A "cloak of invisibility" sounds like the stuff of comic book superheroes. In fact, invisibility cloaks for any type of electromagnetic radiation--even visible light--are something Duke University postdoctoral fellow David Schurig believes are within grasp. Schurig and the professors directing his research--David Smith at Duke and Sir John Pendry at the Imperial College in London--maintain that by the end of 2007, metamaterials will enable an invisibility cloak that works in the microwave range. Further engineering effort will create such cloaks for other types of light, the researchers say. Metamaterials, or engineered composites, substitute macroscopic objects for atoms in a giant crystalline-like lattice, enabling the pitch of passive-component arrays to set the wavelengths affected. The design of these component arrays harks back to the first principles of electronics--simple R-C-L (resistor-capacitor-inductor) circuits. The electromagnetic waves passing through arrays of tiny resistors, capacitors, inductors and other dielectric materials positioned in free space can be bent down any designer-specified path. In 2000, Smith, who was then at the University of California- San Diego, and his colleagues demonstrated a composite metamaterial that used embedded passive resonators to bend microwaves backward. The circuit elements that the team used were based on the theoretical analysis provided by Pendry and his colleagues in London. Schurig recently sat down with technology editor R. Colin Johnson to describe how the cloaking device works, and what EEs can do to turn this science fiction idea into fact.
Text: http://www.eetimes.com/showArticle.jhtml?articleID=191901472

Monday, August 07, 2006

"MATERIALS: Phonons may drive high-Tc superconduction"

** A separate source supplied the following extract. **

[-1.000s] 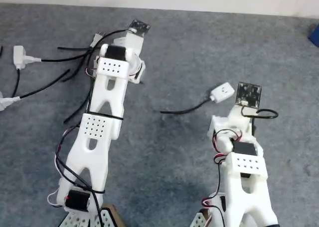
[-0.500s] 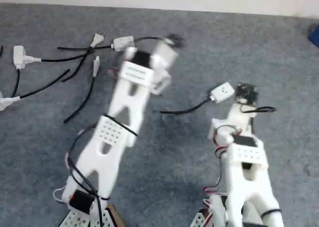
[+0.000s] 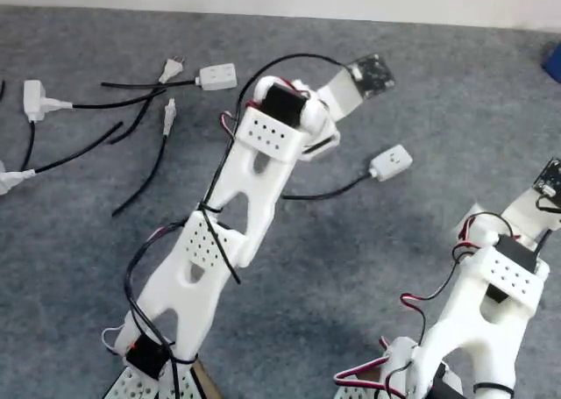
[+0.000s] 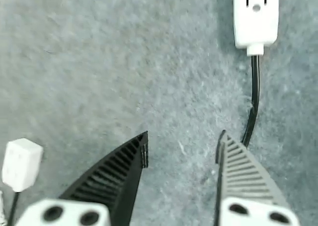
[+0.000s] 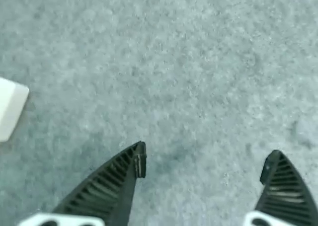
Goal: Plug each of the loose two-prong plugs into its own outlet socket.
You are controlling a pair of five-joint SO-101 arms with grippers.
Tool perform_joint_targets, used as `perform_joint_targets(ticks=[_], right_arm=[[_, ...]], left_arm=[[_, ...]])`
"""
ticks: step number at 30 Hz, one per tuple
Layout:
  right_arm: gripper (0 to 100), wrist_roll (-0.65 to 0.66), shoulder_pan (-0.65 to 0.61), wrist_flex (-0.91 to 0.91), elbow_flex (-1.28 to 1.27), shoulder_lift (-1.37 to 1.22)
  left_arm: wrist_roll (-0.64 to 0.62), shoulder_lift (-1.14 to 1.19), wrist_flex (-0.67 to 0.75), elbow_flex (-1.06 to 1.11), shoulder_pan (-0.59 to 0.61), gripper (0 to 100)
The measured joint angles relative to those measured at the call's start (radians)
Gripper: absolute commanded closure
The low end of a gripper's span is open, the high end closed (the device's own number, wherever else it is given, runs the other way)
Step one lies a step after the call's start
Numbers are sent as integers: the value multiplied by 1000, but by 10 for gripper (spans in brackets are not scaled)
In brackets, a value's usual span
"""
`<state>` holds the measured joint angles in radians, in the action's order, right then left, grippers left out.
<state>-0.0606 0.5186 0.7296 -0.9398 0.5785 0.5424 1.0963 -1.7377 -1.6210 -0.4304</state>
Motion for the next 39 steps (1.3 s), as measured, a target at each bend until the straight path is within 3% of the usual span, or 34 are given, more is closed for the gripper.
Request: perform_joint_targets(ticks=[4, 8, 12, 18, 23, 35, 39], right_arm=[[641, 14, 20, 6, 0, 0], [641, 26, 120, -34, 0, -9], [641, 32, 216, -95, 0, -11], [641, 32, 218, -103, 0, -11], [641, 32, 215, -103, 0, -11], [641, 41, 161, -103, -21, -11], [641, 41, 158, -103, -21, -11]], left_arm=[[0, -20, 29, 0, -49, 633], [0, -20, 123, 0, -89, 635], [0, 66, 310, 17, -83, 638], [-3, 298, 651, 38, -89, 730], [0, 381, 825, 35, -123, 745], [-3, 399, 844, 8, -157, 745], [-77, 362, 829, 5, -160, 744]])
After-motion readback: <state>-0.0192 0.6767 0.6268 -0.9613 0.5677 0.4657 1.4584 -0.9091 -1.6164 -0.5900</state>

Just last month, an Oak Ridge National Laboratory team offered evidence that magnetic resonance was a more likely candidate than phonons as the mechanism behind high-temperature superconducting. But now a research team at Cornell University (Ithaca, N.Y.) has countered that careful characterization at the atomic scale reveals that the mechanism causing high-temperature superconducting may be phonons after all. Since the discovery of high-temperature superconducting materials, no one has convincingly explained why they work. Low-temperature superconducting is caused by a boson mode—a phonon—that interacts with electrons. But electron-phonon interaction in high-temperature superconductors has been elusive to observe, giving rise to the magnetic-resonance hypothesis. If the mechanism that enables high-temperature superconducting can be quantified, then designers worldwide could craft materials that eventually would enable room-temperature superconductivity.